WHAT TO DO: Once you find the line containing "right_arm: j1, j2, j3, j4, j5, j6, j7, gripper" in the data below, copy it and each following line exactly, up to and including the line containing "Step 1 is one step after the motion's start", and nothing else.

START AVAILABLE DATA

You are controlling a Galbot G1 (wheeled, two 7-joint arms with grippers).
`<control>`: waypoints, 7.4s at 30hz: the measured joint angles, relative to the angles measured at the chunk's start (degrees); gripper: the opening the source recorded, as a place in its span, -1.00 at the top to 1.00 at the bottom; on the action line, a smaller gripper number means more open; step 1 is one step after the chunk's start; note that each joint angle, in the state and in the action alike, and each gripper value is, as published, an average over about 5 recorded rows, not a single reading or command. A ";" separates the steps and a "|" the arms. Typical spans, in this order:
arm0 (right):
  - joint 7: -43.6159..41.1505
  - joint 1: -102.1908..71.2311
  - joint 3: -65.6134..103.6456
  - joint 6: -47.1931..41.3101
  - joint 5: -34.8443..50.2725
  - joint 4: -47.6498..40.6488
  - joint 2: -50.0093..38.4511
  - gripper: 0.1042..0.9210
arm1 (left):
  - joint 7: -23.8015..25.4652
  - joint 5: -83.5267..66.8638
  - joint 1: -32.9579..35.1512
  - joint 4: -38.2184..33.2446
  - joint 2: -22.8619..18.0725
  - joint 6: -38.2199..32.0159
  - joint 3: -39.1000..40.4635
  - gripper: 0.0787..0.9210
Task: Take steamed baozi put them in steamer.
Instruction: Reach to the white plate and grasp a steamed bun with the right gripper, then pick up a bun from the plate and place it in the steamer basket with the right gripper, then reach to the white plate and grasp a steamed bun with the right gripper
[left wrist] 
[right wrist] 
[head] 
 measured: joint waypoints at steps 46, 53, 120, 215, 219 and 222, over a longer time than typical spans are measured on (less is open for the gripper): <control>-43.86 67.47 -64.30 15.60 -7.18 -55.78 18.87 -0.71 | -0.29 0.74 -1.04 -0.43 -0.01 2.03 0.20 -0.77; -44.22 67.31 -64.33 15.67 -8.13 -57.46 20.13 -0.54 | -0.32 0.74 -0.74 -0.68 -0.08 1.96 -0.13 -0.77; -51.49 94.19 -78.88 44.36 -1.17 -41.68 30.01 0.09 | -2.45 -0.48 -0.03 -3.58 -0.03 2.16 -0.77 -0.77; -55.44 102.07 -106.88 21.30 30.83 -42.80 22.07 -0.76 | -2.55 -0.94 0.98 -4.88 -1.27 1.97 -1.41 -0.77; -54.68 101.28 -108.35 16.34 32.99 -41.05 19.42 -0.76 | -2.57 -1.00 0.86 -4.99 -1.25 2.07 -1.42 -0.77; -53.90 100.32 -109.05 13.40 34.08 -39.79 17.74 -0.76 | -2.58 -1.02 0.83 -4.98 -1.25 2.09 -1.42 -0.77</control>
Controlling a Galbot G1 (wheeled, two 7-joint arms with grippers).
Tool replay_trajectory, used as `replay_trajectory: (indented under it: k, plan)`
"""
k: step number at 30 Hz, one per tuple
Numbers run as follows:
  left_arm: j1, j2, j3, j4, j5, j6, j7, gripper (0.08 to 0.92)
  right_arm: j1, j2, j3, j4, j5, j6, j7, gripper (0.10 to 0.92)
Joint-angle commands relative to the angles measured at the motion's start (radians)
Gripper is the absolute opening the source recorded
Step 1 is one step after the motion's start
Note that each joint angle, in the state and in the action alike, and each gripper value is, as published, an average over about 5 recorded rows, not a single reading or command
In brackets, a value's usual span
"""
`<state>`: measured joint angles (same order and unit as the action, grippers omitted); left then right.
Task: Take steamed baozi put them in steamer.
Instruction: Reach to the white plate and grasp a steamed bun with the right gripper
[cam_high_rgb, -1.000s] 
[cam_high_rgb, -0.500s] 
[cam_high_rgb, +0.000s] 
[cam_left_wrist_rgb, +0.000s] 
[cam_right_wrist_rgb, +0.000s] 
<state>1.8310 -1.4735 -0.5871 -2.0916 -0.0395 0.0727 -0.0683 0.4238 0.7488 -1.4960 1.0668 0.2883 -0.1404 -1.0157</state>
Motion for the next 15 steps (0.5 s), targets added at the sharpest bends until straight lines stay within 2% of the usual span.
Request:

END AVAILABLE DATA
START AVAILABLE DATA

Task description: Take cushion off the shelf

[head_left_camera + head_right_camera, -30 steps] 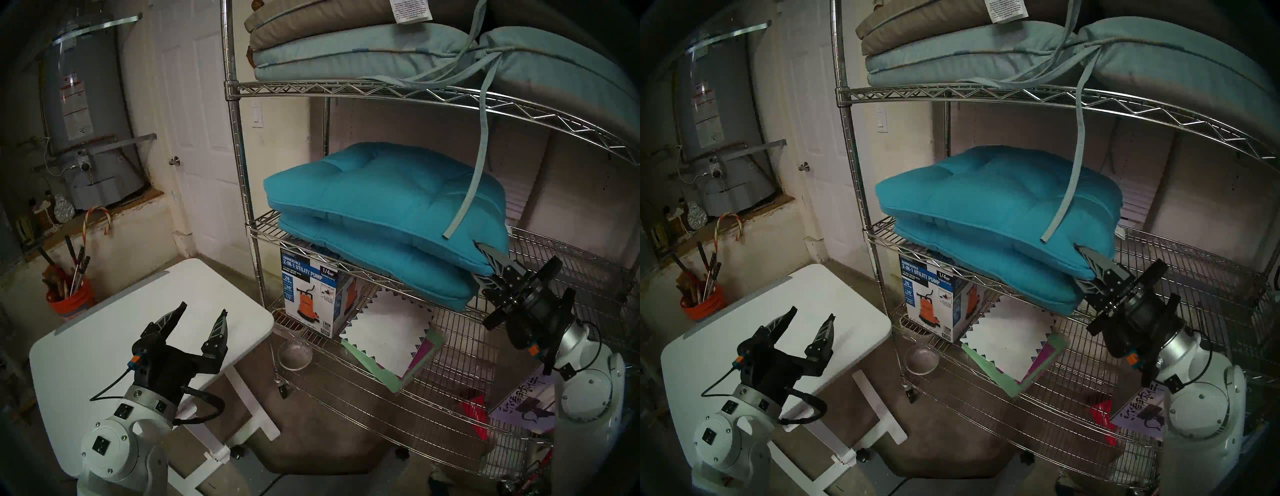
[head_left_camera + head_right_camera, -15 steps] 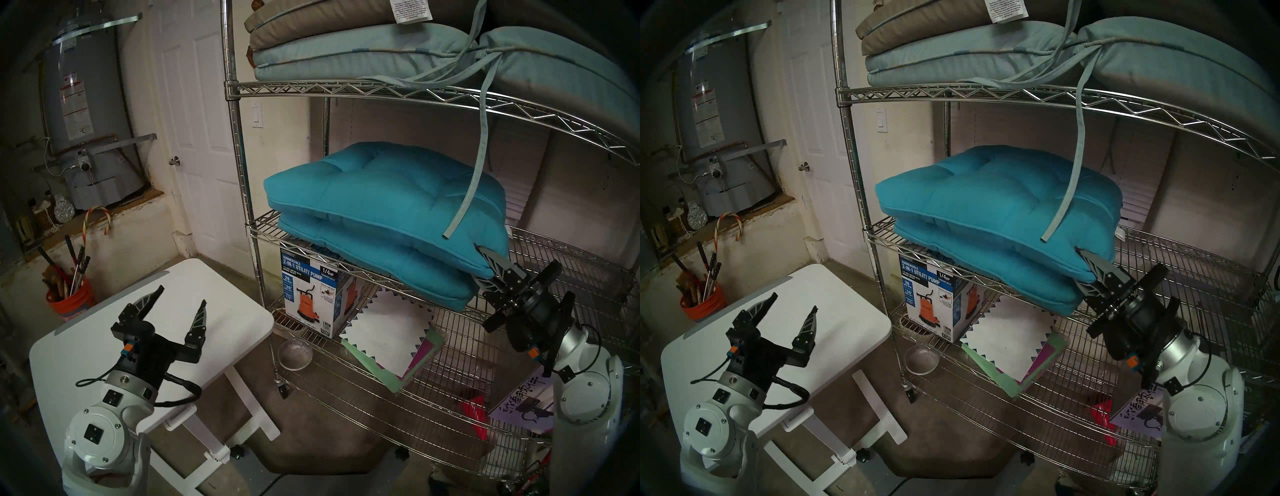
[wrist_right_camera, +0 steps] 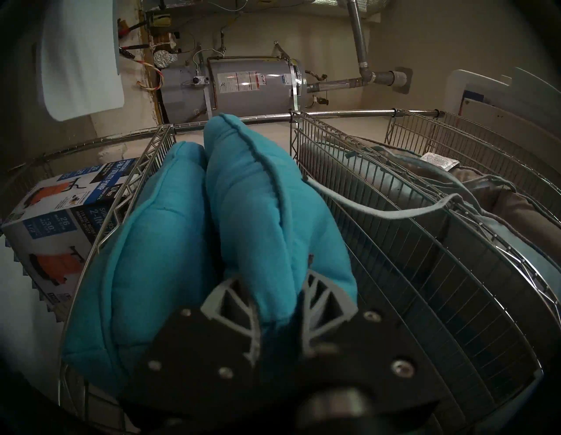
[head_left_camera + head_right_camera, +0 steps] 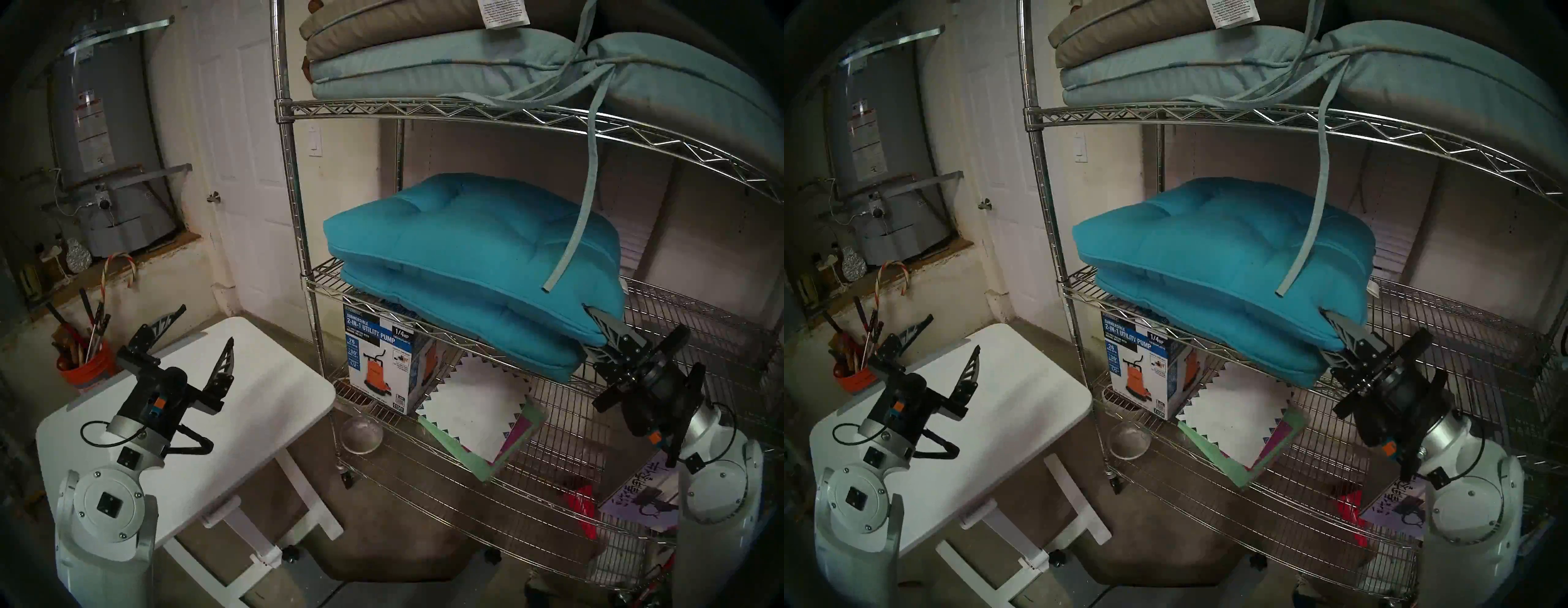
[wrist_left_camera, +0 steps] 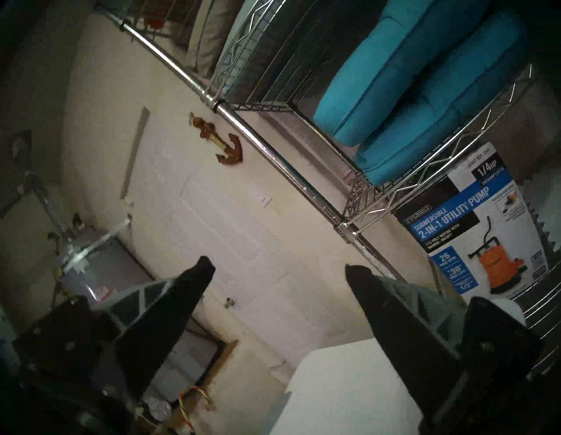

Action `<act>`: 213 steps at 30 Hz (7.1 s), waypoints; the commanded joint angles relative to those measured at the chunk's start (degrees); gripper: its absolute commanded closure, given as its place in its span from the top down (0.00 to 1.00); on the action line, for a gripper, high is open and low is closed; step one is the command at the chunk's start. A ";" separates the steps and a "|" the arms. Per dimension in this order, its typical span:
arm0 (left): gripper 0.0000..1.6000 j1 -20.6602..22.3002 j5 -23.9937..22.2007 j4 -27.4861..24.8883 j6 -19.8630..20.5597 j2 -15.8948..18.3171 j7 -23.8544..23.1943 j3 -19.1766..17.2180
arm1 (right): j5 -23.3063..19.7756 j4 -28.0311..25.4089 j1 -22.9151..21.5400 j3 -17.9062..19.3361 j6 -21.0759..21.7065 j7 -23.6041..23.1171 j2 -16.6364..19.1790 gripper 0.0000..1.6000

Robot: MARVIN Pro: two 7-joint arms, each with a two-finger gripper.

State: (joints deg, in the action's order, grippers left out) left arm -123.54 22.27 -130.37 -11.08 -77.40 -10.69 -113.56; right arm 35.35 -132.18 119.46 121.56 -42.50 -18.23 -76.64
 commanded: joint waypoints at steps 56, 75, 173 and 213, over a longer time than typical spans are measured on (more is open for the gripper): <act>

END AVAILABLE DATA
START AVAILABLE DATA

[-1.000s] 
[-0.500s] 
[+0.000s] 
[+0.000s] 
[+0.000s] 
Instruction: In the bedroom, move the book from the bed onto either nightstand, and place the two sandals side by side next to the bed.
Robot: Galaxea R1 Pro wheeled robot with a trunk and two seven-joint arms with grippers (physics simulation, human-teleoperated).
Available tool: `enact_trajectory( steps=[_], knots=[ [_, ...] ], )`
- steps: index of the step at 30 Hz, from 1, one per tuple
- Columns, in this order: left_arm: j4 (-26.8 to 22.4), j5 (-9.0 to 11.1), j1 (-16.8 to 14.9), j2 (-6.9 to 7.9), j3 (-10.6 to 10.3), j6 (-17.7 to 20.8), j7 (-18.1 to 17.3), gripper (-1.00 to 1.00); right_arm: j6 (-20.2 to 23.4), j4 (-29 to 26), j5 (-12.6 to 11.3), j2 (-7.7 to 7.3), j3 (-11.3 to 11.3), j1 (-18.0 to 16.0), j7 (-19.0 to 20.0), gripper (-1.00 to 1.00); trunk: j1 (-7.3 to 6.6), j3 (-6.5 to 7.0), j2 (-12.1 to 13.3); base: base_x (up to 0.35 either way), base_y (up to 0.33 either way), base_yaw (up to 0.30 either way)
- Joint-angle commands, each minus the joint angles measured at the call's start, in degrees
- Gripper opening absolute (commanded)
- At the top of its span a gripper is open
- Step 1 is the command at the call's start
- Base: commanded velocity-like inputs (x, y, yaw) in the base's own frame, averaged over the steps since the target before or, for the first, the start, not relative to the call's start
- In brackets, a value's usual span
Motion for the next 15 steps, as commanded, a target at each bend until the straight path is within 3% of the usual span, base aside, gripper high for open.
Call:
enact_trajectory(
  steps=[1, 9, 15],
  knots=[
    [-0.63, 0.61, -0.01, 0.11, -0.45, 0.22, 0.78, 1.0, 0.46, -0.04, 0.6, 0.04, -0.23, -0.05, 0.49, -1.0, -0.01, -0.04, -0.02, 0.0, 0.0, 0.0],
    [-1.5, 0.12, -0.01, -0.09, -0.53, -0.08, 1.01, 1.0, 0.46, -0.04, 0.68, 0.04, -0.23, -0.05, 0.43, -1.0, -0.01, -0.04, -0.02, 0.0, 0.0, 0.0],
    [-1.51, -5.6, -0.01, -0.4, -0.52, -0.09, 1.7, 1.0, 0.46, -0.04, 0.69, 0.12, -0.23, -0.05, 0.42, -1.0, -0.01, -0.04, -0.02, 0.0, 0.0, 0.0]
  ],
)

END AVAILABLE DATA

SOLUTION BELOW:
  right_arm: j1, j2, j3, j4, j5, j6, j7, gripper (0.10 to 0.92)
Joint-angle commands relative to the angles measured at the motion's start (radians)
Gripper is the absolute opening the source recorded
Step 1 is one step after the motion's start

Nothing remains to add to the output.